**WHAT TO PRODUCE:**
Your answer should be the lines of the listing that contain the word "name".

**INFORMATION GIVEN:**
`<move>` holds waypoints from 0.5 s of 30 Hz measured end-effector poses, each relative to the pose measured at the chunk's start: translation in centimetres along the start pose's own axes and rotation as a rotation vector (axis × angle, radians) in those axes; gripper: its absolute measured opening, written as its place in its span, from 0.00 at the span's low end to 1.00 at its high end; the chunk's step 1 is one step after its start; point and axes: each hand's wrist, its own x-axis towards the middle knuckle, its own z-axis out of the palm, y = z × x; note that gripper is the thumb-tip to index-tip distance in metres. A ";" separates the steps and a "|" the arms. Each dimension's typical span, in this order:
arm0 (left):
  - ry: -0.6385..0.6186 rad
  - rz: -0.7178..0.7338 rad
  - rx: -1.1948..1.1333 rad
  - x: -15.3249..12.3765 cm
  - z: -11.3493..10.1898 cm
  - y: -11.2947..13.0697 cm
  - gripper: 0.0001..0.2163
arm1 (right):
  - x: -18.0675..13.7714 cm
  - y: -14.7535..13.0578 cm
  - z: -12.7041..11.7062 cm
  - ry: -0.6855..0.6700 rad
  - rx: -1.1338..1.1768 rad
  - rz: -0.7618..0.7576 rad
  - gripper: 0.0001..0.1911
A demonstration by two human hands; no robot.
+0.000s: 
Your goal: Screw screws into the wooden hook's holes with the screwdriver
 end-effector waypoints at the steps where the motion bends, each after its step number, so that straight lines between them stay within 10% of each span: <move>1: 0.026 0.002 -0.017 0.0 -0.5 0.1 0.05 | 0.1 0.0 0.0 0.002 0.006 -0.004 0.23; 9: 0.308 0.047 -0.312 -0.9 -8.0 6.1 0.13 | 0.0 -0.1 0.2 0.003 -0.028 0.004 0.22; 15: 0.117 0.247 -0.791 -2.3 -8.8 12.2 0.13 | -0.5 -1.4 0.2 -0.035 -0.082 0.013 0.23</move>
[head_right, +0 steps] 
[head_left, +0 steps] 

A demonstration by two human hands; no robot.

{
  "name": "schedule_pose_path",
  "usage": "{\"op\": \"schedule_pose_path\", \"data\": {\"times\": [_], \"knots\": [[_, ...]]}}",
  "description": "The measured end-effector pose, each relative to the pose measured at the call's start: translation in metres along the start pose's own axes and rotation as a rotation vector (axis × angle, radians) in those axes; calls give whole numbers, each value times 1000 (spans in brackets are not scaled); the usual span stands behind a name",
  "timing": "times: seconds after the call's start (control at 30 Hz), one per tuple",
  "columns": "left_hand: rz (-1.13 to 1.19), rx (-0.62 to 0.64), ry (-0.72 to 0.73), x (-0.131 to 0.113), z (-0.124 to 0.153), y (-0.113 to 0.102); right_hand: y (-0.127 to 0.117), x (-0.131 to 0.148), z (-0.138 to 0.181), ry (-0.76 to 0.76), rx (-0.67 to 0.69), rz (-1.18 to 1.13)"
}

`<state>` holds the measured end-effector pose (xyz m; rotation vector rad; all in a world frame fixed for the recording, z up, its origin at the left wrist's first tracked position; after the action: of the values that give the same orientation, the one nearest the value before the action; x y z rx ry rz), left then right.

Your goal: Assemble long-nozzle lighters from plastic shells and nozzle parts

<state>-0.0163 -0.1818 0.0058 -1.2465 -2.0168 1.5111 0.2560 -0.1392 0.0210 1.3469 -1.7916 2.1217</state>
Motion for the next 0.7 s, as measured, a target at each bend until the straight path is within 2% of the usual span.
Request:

**ANSWER SPACE:**
  "name": "schedule_pose_path",
  "description": "The measured end-effector pose, each relative to the pose measured at the call's start: translation in metres along the start pose's own axes and rotation as a rotation vector (axis × angle, radians) in those axes; calls give whole numbers, each value times 1000 (spans in brackets are not scaled); the usual span stands behind a name",

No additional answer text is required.